» **Aim of the exercise**
Transcribe the listing exactly as written. Leave the images out.

(Recorded information Opens)

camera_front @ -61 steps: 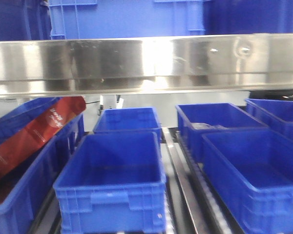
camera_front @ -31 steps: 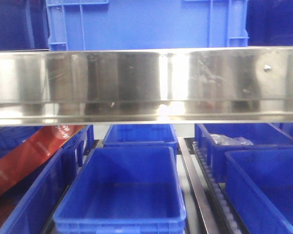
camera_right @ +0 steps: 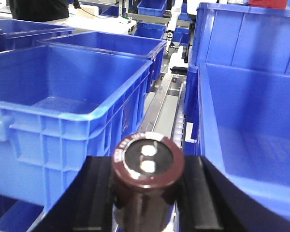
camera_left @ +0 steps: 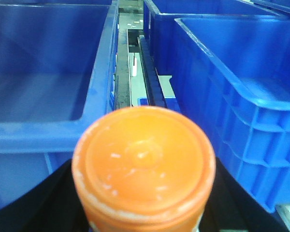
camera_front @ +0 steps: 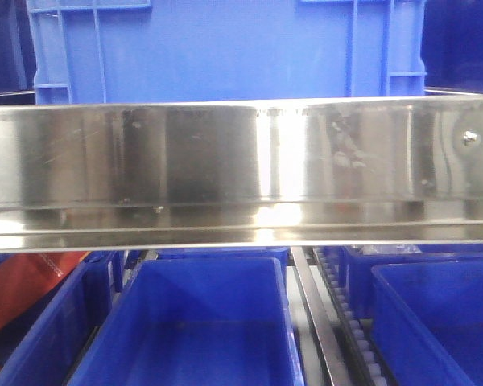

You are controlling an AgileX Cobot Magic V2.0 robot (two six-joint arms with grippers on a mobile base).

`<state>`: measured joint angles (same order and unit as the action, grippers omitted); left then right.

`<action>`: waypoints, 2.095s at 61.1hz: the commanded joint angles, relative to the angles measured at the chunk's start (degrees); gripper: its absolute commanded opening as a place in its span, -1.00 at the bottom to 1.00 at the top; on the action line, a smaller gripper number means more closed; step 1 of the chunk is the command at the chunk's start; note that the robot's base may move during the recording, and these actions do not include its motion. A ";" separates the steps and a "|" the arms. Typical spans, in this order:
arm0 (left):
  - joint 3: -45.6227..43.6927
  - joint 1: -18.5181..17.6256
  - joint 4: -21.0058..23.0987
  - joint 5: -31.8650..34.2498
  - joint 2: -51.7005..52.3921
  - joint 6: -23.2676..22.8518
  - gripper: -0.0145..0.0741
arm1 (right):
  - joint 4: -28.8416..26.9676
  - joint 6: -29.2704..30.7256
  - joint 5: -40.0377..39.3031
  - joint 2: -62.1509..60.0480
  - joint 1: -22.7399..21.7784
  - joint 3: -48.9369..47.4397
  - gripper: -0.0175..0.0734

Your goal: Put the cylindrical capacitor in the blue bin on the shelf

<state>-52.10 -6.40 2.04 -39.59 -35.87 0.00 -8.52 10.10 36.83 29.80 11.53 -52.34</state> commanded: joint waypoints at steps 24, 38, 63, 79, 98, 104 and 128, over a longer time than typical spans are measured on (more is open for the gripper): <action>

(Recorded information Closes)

» **Response for this exercise**
camera_front @ -61 steps: 
camera_front @ -31 steps: 
camera_right @ +0 steps: 
camera_left @ +0 steps: 
camera_front @ +0 steps: 

You are controlling an AgileX Cobot Magic V2.0 robot (two six-joint arms with grippers on a mobile base).

`<state>`: measured joint angles (same order and unit as the action, grippers omitted); left then right.

`<action>`: waypoints, 2.095s at 61.1hz: the commanded joint angles, relative to the angles measured at the chunk's start (degrees); gripper: its absolute commanded opening as a place in its span, -1.00 at the bottom to 1.00 at the top; on the action line, a smaller gripper number means more closed; step 1 of the chunk is the command at the chunk's start; note that the robot's base may move during the recording, and these actions do not include its motion. A ";" separates the steps and a "|" the arms. Typical spans, in this order:
arm0 (left):
  - joint 3: -45.6227..43.6927
  - joint 1: -18.5181..17.6256
  - joint 4: -21.0058..23.0987
  - joint 5: -31.8650..34.2498
  - joint 2: -51.7005..52.3921
  - joint 6: -23.2676..22.8518
  - gripper: -0.0145..0.0741
arm1 (right):
  - joint 4: -28.8416..26.9676
  - joint 6: -29.2704..30.7256
  - joint 5: -40.0377..39.3031
  - joint 2: -62.1509..60.0480
  - joint 1: -22.7399..21.7784
  - joint 3: -48.9369..47.4397
  - gripper: -0.0175..0.0734

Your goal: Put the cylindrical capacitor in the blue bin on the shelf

<state>-52.10 -6.40 2.04 -39.59 -35.87 0.00 -8.52 10.10 36.83 29.80 11.53 -52.34</state> commanded: joint waypoints at steps 24, 38, 63, 79, 98, 104 and 128, over a longer time than typical spans are measured on (more is open for the gripper): <action>

The answer has been written out in full.